Na pauta da manhã, está previsto o julgamento conjunto de três ações diretas de inconstitucionalidade em que são questionadas as alterações promovidas pela Minirreforma Eleitoral (Lei 13.165/2015) referentes à distribuição das vagas remanescentes nas eleições para deputados e vereadores no sistema de representação proporcional e a exigência de um mínimo de votação individual de 10% do quociente eleitoral para a partilha de cadeiras no Legislativo.
Inelegibilidade
À tarde, está em pauta o julgamento de processos que envolvem a discussão sobre prazo de inelegibilidade imposto a parlamentar cassado.

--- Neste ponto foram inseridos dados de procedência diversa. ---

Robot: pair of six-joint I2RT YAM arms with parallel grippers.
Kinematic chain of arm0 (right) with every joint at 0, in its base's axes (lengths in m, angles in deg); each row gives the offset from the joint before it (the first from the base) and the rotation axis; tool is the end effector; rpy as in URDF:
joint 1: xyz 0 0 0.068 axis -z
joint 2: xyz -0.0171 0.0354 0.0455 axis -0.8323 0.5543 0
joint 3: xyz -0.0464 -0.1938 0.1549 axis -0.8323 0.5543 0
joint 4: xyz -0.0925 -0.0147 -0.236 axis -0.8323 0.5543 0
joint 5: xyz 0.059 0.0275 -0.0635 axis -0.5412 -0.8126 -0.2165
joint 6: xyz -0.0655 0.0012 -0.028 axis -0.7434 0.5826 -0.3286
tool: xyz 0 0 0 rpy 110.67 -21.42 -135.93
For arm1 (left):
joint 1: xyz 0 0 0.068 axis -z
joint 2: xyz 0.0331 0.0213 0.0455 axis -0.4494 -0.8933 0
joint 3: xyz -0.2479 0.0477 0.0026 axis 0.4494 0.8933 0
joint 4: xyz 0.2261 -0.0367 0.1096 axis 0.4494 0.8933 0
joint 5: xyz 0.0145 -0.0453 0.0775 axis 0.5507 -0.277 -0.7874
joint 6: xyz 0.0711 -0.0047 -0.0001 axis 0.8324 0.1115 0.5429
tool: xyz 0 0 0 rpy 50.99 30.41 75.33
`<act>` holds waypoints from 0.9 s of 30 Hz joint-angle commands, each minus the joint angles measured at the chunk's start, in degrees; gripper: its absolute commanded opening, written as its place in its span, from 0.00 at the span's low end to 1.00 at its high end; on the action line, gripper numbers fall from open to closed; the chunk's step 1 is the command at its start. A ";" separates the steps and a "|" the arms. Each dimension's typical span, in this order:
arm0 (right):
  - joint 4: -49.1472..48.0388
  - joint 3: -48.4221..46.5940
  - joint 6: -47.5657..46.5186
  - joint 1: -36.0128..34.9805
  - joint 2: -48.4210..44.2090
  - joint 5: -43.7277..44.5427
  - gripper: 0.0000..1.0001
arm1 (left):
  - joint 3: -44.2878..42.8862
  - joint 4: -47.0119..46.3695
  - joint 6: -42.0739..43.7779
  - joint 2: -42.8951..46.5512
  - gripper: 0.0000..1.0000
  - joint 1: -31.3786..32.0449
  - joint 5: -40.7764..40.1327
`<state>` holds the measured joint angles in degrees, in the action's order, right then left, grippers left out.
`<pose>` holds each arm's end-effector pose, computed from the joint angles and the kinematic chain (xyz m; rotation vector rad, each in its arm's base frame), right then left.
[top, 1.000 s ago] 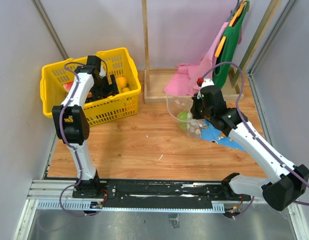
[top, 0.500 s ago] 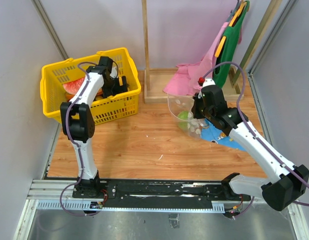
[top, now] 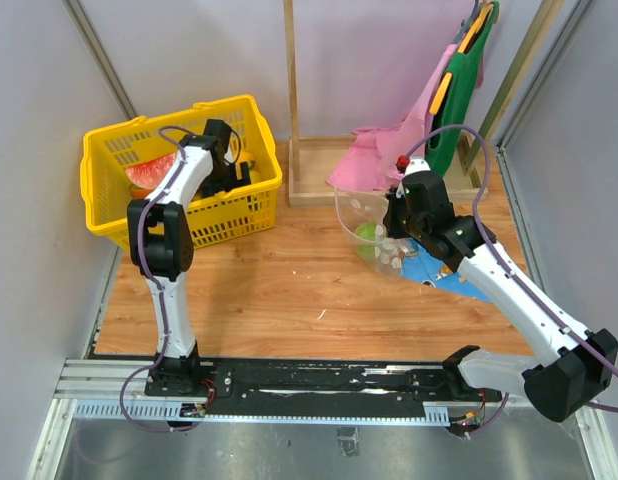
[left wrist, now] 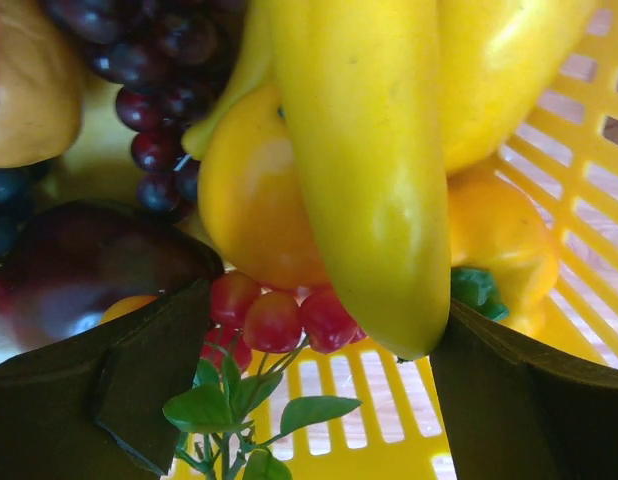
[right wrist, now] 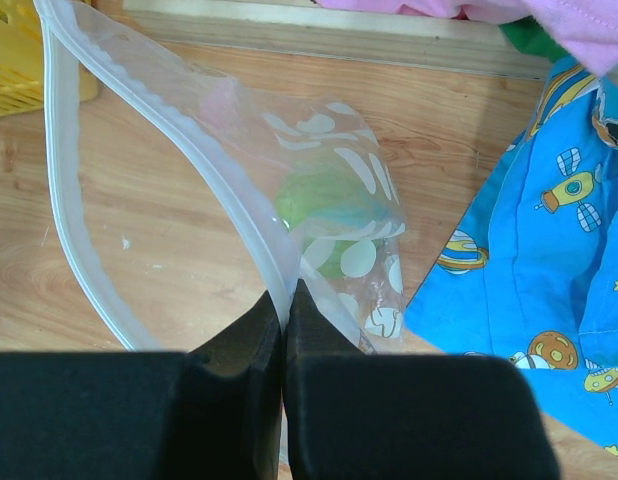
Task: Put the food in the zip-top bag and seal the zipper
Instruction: Pick up the fake fruit from the bin.
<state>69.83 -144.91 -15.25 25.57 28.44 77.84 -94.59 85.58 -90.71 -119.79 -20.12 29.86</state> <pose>0.2464 0.1379 0.3193 -0.1069 2.1272 0.3990 0.4236 -0.0506 0.2025 -0.2633 2.8374 -0.1287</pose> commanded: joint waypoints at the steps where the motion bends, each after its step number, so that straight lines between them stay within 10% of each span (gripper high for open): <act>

O tema é objeto da Ação Direta de Inconstitucionalidade (ADI) 4089, contra dispositivo da Lei de Inelegibilidades (Lei Complementar 64/1990) que torna inelegíveis por oito anos após o término da legislatura os parlamentares cassados em razão de vedações impostas a partir da data diplomação e da quebra de decoro (artigo 55, incisos I e II, da Constituição Federal). O PTB, autor da ação, pede que o prazo de inelegibilidade dos parlamentares seja contado a partir da data da cassação, como é feito para o chefe do Poder Executivo.
Registro
Também está na pauta da sessão vespertina o Recurso Extraordinário (RE) 1096029, em que o Ministério Público Eleitoral (MPE) discute a necessidade de novas eleições no caso de indeferimento de registro de candidatura para eleição majoritária, independentemente do número de votos então anulados.
Por fim, a ADI 5311 questiona normas que tratam da criação e da fusão de partidos políticos. O Plenário já rejeitou pedido de medida cautelar feito pelo Partido Republicano da Ordem Social (Pros).
O julgamento tem transmissão ao vivo pela TV Justiça, pela Rádio Justiça e pelo canal do STF no YouTube.